The outermost layer of human skin, the stratum corneum (SC), is composed of corneocyte cells embedded in a lipid matrix. The SC forms a highly effective barrier, preventing harmful agents from entering the body, but importantly is the interface with topical formulations and active pharmaceutical ingredients (APIs). Choline geranate (CAGE), a class of ionic liquid (IL), is of high interest due to its effective transdermal drug delivery and antimicrobial properties; however, the mechanism of penetration through membranes is not fully understood.

We have utilised a simplified, synthetic SC lipid mimic, which is an effective and controllable model for investigating the specific molecular interactions that underpin physical and structural changes induced by the application of topical formulations, such as CAGE. We show that the hydration of CAGE causes changes in its structural organisation from a simple lamellar structure to micellar assembly and, finally, an emulsion phase. The importance of the sterically hindered geranic acid groups was shown by the analysis and comparison of 3 analogues of CAGE.

Furthermore, we have also shown that CAGE causes significant disruption to the mesostructure of model skin lipids and membranes.
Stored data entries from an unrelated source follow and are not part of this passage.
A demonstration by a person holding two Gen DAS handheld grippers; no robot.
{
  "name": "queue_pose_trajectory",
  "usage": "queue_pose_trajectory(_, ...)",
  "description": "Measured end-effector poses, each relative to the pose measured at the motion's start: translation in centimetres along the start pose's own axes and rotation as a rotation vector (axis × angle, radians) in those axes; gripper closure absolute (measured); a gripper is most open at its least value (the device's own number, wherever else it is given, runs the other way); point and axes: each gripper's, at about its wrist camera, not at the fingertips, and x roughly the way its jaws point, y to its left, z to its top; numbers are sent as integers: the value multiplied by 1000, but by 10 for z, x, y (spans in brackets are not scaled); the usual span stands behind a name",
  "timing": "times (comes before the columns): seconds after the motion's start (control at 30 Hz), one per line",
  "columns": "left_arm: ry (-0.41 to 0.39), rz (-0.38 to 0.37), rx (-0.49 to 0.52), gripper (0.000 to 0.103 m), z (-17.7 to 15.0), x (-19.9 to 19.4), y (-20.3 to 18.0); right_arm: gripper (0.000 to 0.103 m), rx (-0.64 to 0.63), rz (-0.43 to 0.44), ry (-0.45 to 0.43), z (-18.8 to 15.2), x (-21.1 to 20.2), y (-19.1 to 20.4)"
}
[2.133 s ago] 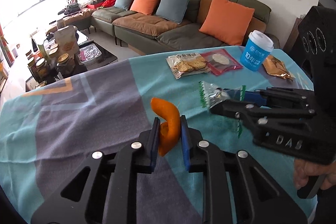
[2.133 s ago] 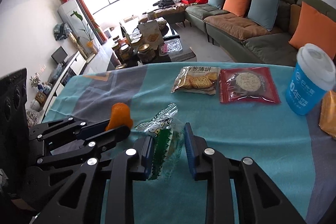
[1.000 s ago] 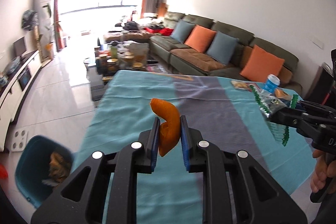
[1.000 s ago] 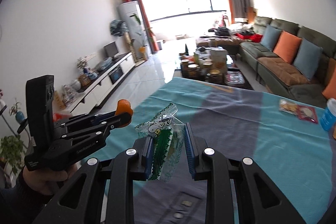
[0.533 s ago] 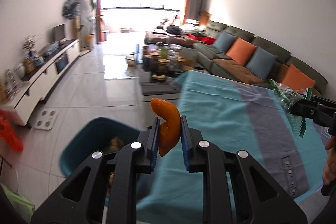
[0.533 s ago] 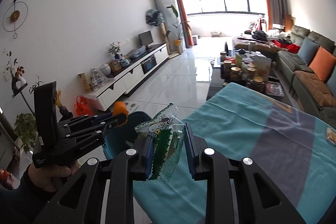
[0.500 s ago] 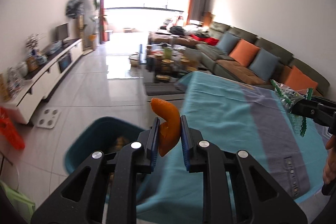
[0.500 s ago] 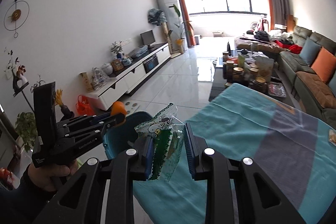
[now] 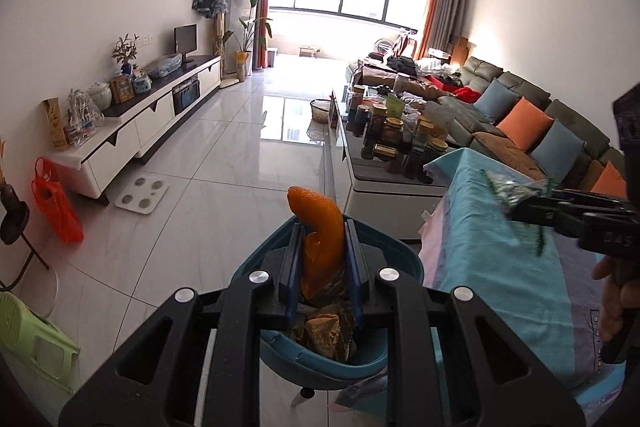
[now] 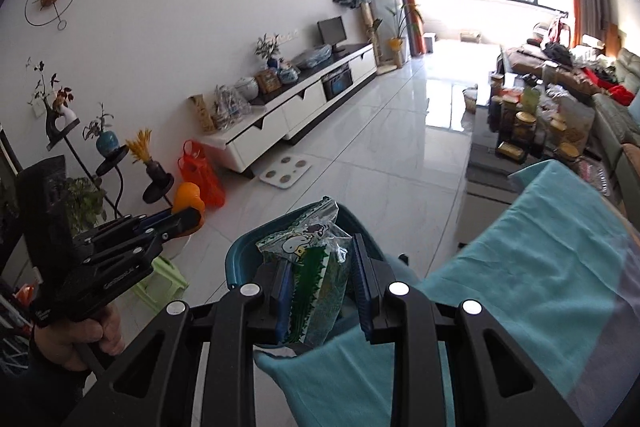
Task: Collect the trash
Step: 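Lift the peel and clear wrapper and carry them over the teal bin, then open both tools to drop the peel and wrapper into the bin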
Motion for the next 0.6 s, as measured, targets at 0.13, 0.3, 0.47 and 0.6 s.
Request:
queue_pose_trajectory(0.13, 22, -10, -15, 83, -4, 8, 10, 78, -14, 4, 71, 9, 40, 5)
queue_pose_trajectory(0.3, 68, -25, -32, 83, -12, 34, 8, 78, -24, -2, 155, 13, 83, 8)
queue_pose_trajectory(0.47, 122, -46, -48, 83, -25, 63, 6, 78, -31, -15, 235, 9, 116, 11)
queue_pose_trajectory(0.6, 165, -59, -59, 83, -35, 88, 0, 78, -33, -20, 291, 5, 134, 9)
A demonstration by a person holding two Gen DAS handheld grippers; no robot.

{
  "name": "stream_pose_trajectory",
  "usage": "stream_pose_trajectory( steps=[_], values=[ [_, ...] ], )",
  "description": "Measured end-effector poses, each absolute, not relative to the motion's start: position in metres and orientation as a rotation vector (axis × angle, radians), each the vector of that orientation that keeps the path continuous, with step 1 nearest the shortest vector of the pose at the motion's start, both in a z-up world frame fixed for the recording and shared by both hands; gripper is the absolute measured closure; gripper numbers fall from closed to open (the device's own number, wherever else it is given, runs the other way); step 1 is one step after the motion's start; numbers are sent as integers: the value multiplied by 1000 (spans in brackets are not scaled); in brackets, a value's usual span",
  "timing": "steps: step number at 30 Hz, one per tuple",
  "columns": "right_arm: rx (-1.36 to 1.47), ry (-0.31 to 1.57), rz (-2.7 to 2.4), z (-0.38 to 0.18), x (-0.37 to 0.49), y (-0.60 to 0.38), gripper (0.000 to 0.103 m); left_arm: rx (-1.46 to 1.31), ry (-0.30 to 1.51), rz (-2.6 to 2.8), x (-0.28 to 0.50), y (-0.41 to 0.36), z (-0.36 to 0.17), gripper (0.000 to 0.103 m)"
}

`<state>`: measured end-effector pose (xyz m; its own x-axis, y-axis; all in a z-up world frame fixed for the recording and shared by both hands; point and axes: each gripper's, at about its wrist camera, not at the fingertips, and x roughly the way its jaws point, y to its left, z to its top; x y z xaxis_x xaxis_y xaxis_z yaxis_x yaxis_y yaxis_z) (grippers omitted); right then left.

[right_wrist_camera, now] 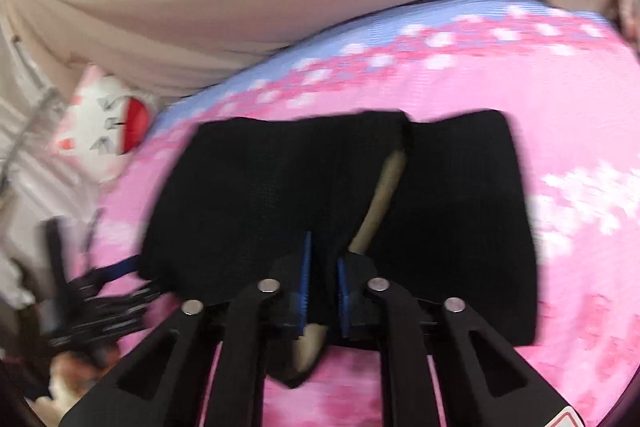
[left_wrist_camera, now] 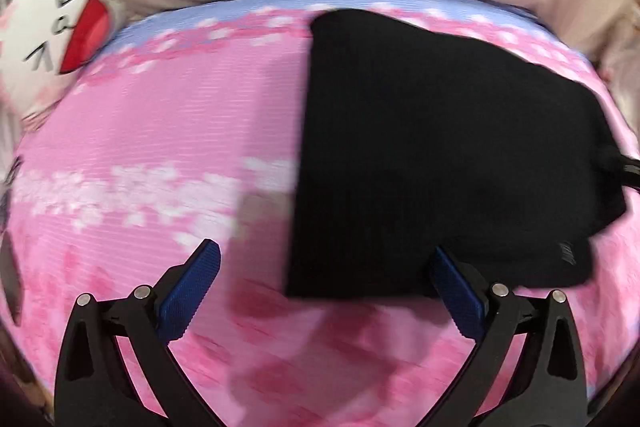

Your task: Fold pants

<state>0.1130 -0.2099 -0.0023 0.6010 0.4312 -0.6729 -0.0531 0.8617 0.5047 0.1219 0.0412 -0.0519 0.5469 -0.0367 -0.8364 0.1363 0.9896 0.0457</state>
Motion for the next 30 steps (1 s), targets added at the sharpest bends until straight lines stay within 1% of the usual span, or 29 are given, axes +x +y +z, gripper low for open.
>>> stream_pose_trajectory(
  steps=[3, 4, 5, 6, 7, 10, 11, 12, 18, 21, 23, 25, 27, 30],
  values=[
    [475, 840, 448, 22, 119, -182, 94, 102, 904, 65, 134, 77, -35, 5],
    [458, 853, 463, 20, 123, -173, 94, 107, 899, 84, 139, 87, -35, 5],
    [432, 868, 451, 16, 124, -169, 90, 104, 924, 92, 145, 96, -38, 5],
    [382, 904, 391, 5, 125, -168, 80, 89, 949, 108, 148, 104, -44, 5],
    [358, 934, 317, -6, 122, -172, 76, 80, 961, 108, 147, 109, -47, 5],
    [451, 956, 261, -27, 96, -205, 75, 54, 950, 72, 133, 117, -45, 5],
    [482, 963, 249, -31, 88, -214, 68, 42, 945, 58, 128, 119, -43, 5],
    [499, 975, 237, -35, 79, -221, 66, 30, 942, 43, 124, 120, -41, 5],
    [534, 1018, 360, -49, 72, -199, 66, 1, 886, -91, 101, 98, -13, 5],
    [485, 1034, 384, -55, 80, -174, 66, 22, 837, -142, 90, 85, 6, 5],
    [434, 1043, 377, -54, 84, -162, 66, 47, 826, -138, 87, 81, 8, 5],
    [445, 1030, 389, -49, 82, -165, 66, 70, 832, -121, 86, 78, 5, 5],
    [486, 1012, 419, -43, 83, -171, 66, 66, 840, -113, 85, 80, 3, 5],
    [431, 1011, 417, -42, 95, -171, 66, 46, 873, -110, 89, 82, -6, 5]
  ],
)
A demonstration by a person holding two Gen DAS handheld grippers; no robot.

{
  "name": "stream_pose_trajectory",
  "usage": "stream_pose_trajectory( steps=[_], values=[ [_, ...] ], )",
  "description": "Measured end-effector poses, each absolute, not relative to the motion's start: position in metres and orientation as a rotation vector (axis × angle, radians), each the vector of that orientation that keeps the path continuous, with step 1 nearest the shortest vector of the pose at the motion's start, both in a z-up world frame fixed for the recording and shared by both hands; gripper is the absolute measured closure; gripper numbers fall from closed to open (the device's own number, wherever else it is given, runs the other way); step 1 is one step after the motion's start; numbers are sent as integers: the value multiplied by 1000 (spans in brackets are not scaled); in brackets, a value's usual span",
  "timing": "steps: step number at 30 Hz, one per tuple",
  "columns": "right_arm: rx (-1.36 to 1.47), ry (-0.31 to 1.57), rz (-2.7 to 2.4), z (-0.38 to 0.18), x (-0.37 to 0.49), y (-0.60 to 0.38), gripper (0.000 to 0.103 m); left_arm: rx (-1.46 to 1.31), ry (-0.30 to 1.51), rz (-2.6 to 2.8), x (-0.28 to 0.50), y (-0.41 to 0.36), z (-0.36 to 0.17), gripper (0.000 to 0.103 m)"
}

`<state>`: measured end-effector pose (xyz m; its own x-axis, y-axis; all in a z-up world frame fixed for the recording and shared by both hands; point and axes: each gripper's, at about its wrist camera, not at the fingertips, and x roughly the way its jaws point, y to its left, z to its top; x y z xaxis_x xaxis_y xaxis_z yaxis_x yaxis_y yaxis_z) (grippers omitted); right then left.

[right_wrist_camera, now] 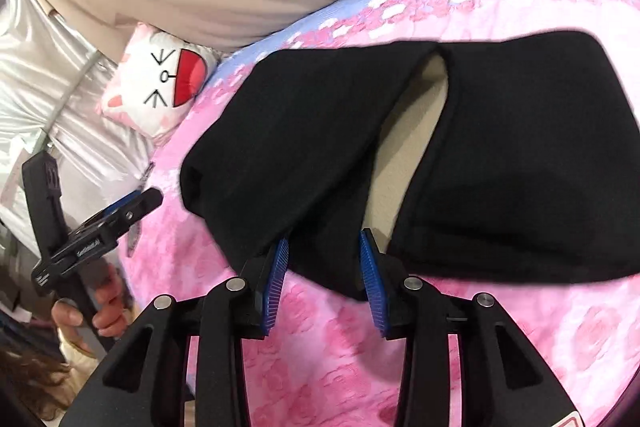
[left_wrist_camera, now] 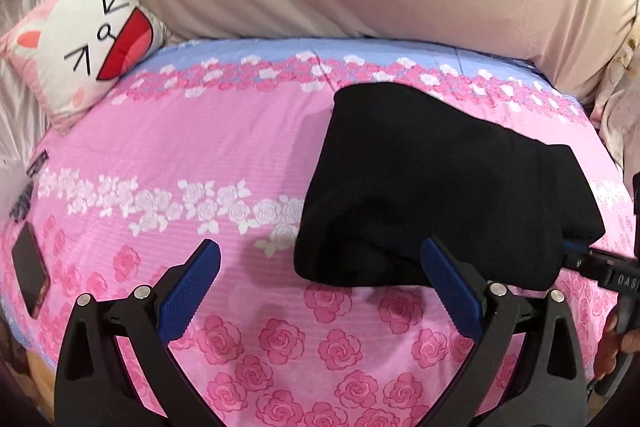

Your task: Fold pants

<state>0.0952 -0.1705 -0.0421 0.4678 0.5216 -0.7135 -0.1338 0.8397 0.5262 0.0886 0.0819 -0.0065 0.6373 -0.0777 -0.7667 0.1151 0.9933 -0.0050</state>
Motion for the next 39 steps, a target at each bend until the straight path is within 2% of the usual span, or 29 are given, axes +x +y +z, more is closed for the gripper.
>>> stream_pose_trajectory(
  steps=[4, 5, 6, 8, 9, 11, 16, 17, 18, 20, 22, 23, 26, 31, 34, 39],
  values=[
    [431, 1012, 464, -47, 115, -161, 66, 45, 893, -108, 89, 78, -11, 5],
    [444, 1008, 484, -47, 119, -159, 64, 47, 892, -108, 89, 78, -11, 5],
    [476, 1003, 511, -49, 126, -157, 55, 49, 889, -108, 88, 77, -10, 5],
    [538, 998, 537, -54, 137, -158, 52, 48, 882, -107, 87, 76, -8, 5],
    [544, 1002, 530, -55, 142, -158, 63, 49, 881, -108, 87, 75, -7, 5],
    [487, 1015, 501, -48, 146, -161, 95, 53, 875, -102, 87, 74, -4, 5],
    [440, 874, 379, 12, 129, -221, 95, 47, 827, -84, 83, 82, 11, 5],
    [407, 885, 321, 10, 130, -236, 94, 41, 825, -82, 85, 83, 11, 5],
    [396, 931, 279, -5, 134, -249, 88, 35, 834, -80, 88, 83, 8, 5],
    [428, 1041, 196, -43, 139, -272, 81, 30, 866, -80, 94, 79, 0, 5],
    [620, 963, 235, -50, 121, -296, 80, 35, 889, -93, 98, 72, -9, 5],
    [633, 945, 218, -46, 112, -300, 76, 46, 892, -95, 98, 68, -11, 5],
    [590, 863, 170, -31, 87, -297, 53, 81, 894, -105, 99, 58, -15, 5],
    [581, 852, 199, -25, 72, -285, 52, 94, 896, -143, 105, 39, -14, 5],
    [646, 810, 239, -21, 67, -288, 41, 116, 867, -174, 101, 28, -6, 5],
    [550, 765, 263, -1, 63, -265, 40, 143, 843, -176, 100, 19, 1, 5]
  ],
)
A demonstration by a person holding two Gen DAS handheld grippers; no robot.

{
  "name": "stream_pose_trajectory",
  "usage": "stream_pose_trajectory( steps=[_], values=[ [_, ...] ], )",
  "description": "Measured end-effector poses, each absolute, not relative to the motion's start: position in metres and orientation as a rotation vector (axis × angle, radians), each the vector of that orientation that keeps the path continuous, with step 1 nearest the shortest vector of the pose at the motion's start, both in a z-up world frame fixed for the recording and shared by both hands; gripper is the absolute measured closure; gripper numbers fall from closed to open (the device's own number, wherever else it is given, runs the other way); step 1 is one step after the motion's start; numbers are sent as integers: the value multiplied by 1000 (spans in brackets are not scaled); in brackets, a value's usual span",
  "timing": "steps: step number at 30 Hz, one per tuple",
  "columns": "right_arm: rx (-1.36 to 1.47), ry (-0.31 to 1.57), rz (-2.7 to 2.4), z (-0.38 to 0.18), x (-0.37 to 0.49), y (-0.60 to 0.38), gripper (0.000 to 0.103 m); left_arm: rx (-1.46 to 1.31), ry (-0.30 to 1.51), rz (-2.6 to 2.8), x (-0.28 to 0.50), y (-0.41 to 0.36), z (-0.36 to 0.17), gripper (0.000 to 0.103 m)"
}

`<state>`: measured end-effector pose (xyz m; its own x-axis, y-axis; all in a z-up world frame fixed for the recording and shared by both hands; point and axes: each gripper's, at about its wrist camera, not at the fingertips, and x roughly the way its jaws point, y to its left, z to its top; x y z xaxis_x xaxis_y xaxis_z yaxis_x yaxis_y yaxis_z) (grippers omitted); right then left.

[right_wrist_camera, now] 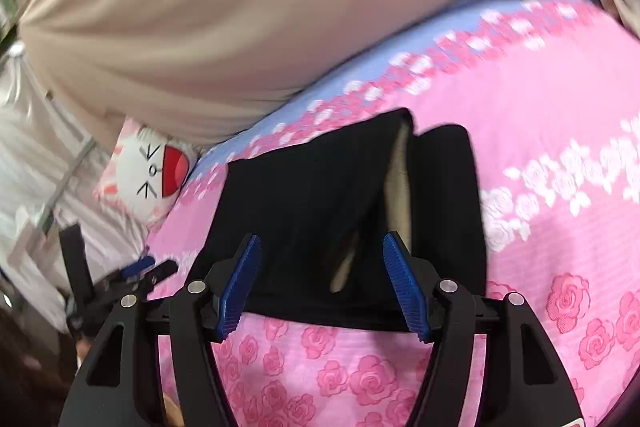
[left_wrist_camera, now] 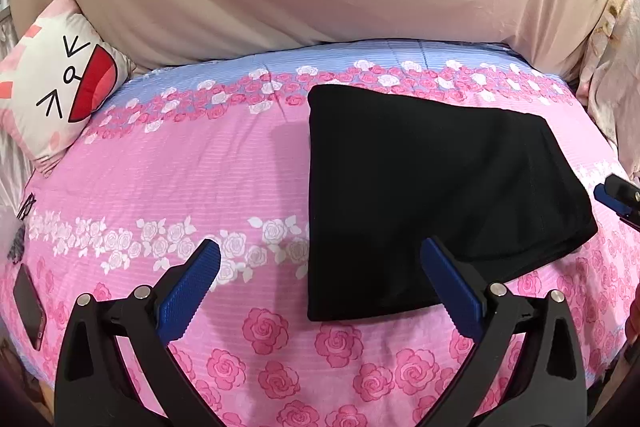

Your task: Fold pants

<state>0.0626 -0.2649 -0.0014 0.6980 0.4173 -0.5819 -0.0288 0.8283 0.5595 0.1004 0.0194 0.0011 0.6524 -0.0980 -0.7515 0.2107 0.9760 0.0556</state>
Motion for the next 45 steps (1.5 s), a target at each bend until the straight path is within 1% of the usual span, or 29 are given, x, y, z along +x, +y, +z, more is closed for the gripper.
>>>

These phase transitions and structural organisation have been investigated using several biophysical techniques, including differential scanning calorimetry, x-ray diffraction, solid-state (SS) NMR and light microscopy.

The outcome of this project has a significant impact on the topical formulations industry as well as our understanding of the complex structure of the body’s skin barrier. Understanding these physical interactions is critical to the design of effective topical formulations.